Accompanying drawing explanation

Fig. 1 is graphene quantum dot/CNT face-line complex three-dimensional network structure schematic diagram.

Detailed description of the invention

Below in conjunction with drawings and Examples, the invention will be further described, but should not be construed the above-mentioned subject area of the present invention and be only limitted to following embodiment.Without departing from the idea case in the present invention described above, according to ordinary skill knowledge and customary means, make various replacement and change, all should be included in protection scope of the present invention.

Embodiment 1:

A preparation method for polyamide 6-graphene quantum dot/CNT antistatic fiber, comprises the following steps:

1. the preparation of graphene quantum dot/CNT (GQD/CNT) composite

(1) graphene quantum dot 8g, polyoxyethylene nonylphenol ether (OP-10) 4g is got, be dissolved in the deionized water of 488g, through ultrasonic disperse (using ultrasonic cell disruption instrument, its power 2000W), obtain the homodisperse graphene quantum dot aqueous solution;

(2) in (1), add CNT 4g, polyoxyethylene nonylphenol ether (OP-10) 4g, deionized water 492g, filter after ultrasonic cell disruption instrument (power 2000W) ultrasonic disperse, 1000g centrifugal force, obtain homodisperse GQD/CNT mixed liquor.The graphite flake layer of the graphene quantum dot adopted in this step is 1 ~ 3 layer, is of a size of 10 ~ 100nm, and CNT is Single Walled Carbon Nanotube, diameter 2 ~ 10nm, and length is 0.1 ~ 2 μm;

(3) above-mentioned GQD/CNT mixed liquor is drained to put at vacuum drying chamber 80 DEG C after moisture through vacuum filtration 0.5h after vacuumize 2h, obtain GQD/CNT composite powder.

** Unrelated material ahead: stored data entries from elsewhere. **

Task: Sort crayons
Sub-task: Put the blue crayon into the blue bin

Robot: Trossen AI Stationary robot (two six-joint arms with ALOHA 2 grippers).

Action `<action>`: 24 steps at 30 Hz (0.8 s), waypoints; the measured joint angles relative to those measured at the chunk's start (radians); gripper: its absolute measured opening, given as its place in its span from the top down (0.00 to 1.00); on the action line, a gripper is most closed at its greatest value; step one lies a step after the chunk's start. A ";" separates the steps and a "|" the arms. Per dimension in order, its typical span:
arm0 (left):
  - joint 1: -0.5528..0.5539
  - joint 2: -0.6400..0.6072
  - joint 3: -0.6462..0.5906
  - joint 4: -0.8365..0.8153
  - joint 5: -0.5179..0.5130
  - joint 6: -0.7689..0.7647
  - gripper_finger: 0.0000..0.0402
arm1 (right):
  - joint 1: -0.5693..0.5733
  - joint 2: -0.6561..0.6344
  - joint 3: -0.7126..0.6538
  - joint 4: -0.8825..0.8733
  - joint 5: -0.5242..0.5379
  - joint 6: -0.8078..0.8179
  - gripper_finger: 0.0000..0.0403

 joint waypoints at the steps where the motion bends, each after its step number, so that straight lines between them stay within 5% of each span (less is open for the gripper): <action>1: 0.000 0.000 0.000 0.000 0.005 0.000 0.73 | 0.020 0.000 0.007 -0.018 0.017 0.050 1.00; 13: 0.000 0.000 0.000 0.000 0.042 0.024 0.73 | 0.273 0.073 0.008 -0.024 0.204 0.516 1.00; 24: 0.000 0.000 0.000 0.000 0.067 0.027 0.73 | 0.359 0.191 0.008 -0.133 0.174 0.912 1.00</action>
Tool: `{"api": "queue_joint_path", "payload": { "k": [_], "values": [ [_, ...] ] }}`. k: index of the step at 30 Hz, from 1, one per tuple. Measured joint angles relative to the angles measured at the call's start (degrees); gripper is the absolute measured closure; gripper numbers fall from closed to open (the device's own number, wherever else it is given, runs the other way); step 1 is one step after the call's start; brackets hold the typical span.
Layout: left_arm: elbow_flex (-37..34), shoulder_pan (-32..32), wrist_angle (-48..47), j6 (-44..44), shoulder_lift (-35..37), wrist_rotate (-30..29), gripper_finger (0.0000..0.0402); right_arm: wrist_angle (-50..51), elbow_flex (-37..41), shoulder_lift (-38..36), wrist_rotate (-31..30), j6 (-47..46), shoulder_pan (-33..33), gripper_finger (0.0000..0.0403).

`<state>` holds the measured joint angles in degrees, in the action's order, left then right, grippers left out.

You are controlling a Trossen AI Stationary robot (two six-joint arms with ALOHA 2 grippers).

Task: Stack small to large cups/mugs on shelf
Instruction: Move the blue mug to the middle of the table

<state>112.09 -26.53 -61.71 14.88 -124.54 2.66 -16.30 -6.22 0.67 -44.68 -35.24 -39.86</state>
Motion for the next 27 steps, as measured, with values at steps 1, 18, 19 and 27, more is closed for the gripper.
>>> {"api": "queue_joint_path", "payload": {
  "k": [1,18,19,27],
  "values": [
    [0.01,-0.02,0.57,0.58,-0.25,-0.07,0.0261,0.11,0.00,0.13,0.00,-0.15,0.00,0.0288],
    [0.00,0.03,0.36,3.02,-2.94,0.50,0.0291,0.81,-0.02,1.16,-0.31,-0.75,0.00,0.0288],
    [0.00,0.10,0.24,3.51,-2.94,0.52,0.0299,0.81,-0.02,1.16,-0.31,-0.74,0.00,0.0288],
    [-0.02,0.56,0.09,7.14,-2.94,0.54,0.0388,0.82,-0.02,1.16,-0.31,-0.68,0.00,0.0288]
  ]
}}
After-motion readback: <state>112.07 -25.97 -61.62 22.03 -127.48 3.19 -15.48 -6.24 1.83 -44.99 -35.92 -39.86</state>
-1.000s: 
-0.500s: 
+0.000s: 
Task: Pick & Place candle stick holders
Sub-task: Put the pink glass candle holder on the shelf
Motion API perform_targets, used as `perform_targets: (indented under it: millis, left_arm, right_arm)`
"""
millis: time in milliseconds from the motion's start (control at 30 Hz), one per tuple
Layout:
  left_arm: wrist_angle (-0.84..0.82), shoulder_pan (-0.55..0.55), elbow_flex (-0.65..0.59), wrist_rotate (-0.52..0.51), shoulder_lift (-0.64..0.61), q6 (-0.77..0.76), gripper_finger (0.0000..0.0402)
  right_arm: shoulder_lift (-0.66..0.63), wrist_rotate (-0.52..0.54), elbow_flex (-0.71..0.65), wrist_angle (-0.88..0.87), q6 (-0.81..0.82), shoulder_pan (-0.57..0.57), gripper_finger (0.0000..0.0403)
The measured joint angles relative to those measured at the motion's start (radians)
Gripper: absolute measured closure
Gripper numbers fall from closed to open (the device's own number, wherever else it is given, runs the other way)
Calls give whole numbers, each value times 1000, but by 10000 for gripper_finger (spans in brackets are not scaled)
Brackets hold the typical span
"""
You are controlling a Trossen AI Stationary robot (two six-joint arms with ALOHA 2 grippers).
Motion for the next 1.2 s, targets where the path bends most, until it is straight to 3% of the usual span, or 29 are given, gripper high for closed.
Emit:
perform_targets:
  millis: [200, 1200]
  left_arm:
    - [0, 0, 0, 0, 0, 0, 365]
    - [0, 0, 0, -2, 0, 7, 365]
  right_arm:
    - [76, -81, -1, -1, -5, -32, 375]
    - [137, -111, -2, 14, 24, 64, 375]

2. the preparation of polyamide 6-graphene quantum dot/CNT (PA6-GQD/CNT) master batch

(1) get caprolactam 84.28g, above-mentioned GQD/CNT composite powder 14.88g, add 6-aminocaprolc acid 0.84g, be heated to 100 DEG C, mechanical agitation 3h, and coordinate ultrasonic disperse (power 2000W), be mixed with PA6-GQD/CNT mixture;

(2) above-mentioned mixed liquor is obtained prepolymer at 180 DEG C of prepolymerization 3h, be then polymerized 12h at 250 DEG C; The Small molecular or oligomer and initator that are not fully polymerized is washed away respectively, vacuumize 4h at 80 DEG C, obtained PA6-GQD/CNT master batch with deionized water and ethanol.

3. melt spinning

(1) above-mentioned PA6-GQD/CNT master batch 50g, pure polyamide 6 section 200g are added in screw extruder extrude after melt blending, make section;

(2) adopt common melt spinning machine to carry out melt spinning, preparation PA6-GQD/CNT composite fibre, in melt spinning process, spinning temperature is 250 DEG C.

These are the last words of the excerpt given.